What bothered me most was the mixed messages Kevin was receiving. Home made brownies were criticized, but Dunkaroos were ok? Juice was bad, even though he was lactose intolerant and that was the only juice he got? The staff would say he couldn't eat the chocolate bar, but they ate doughnuts in the staff room? Messages were sent home when he didn't eat all his lunch. What about not being hungry? At one point, because a fellow student disliked the smell of fish so much and Kevin brought tuna, he was discouraged from bringing even a tuna sandwich on whole wheat bread.
I swear I almost burst a blood vessel I was so irritated. Already the school was nut free, and coupled with Kevin's sensitivities to dairy, MSG, Red food dye, corn, and soy, I was practically pulling my hair out in frustration. The sad thing was that at that time, it would've been easier to pick up a Mr. Noodle cup and send that to school than to try to find something that was actually healthy, and nobody would've said a word. (edited to add: I have never, nor would I ever, buy those things. They are gross. But the irony, huh? School promotes healthy food and yet I could send in a Noodle cup over a tuna sandwich and actually get LESS flack for it?)
Not only that, I wouldn't accept the messages that he was coming home with. Yes, we need to eat healthy. However, we also need to listen to our bodies and stop eating if we're full, and practice moderation with treats. Treats are not bad, they are just treats. The last thing I wanted was Kevin turning out like an elementary school friend of mine who was never allowed to eat anything sugary or processed at all, and eventually resorted to literally breaking into the neighbor's house occasionally to eat their Froot Loops.
No joke. True story.
I wanted him to listen to his body, know how practice moderation, and have a healthy relationship with food and it was so weirdly ironic that I was fighting against a school healthy living program that was supposed to be on my side.
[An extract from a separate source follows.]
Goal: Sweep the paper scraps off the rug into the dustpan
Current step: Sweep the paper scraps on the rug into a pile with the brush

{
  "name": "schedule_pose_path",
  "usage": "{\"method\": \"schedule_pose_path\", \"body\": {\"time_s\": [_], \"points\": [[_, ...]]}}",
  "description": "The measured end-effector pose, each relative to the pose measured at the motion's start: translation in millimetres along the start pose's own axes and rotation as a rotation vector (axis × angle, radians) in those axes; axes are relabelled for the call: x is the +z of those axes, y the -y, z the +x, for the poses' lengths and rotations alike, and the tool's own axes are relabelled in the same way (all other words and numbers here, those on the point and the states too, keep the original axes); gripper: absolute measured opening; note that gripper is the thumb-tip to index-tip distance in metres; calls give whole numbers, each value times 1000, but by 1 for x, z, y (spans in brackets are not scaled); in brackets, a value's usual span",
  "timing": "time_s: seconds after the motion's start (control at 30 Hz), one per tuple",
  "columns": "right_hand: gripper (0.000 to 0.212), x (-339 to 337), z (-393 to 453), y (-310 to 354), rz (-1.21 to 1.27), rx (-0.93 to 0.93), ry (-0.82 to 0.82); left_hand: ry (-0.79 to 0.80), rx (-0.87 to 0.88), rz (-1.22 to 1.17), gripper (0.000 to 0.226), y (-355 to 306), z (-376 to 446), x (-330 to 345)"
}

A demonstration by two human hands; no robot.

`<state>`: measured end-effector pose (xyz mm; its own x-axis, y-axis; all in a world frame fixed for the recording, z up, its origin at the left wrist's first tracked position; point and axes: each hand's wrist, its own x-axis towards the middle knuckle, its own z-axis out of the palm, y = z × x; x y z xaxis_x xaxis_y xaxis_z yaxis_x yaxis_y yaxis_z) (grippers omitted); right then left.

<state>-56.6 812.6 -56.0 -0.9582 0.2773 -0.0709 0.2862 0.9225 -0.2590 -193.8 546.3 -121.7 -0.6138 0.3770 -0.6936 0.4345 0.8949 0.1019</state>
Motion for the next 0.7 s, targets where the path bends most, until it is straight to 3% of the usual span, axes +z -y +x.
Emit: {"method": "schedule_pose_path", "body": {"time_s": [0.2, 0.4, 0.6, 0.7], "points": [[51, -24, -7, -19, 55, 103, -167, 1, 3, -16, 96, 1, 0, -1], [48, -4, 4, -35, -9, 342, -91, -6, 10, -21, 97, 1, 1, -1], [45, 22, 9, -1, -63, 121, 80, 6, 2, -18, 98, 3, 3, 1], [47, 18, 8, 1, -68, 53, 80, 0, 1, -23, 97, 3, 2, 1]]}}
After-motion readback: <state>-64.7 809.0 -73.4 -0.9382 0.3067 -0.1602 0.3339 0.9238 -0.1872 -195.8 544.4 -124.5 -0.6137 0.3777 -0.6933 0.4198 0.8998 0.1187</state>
This healthy relationship with food, it seems, is what's missing. People are never satisfied anymore. Instead of a small ice cream cone at Disneyland, you get one the size of your head. Soup and salad at Chile's restaurant is enough to feed a family of four. Nobody knows how to enjoy one small serving and then be done with it. Instead of a small portion of pop, you see kids downing whole liters. Even Starbucks is said to be coming out with a drink larger than a venti.
Who the hell needs that much latte?
Banning lunches is, at best, a band-aid solution. It doesn't solve the problem in the long run, but rather is a cop out to make things easier for the school. If there needs to be long term change, then educate those parents. Plant a school garden. Teach the kids to cook. Blitz the curriculum with education about food and where it comes from, what's in it, how to be healthy. Teach portion control. Show kids and parents how to have a healthy relationship with food-ALL food. Teach the parents how to pack a healthy lunch. Set the example by making sure that all food provided by the school at functions is healthy.
The only thing anyone learns from a ban is how to sneak around it.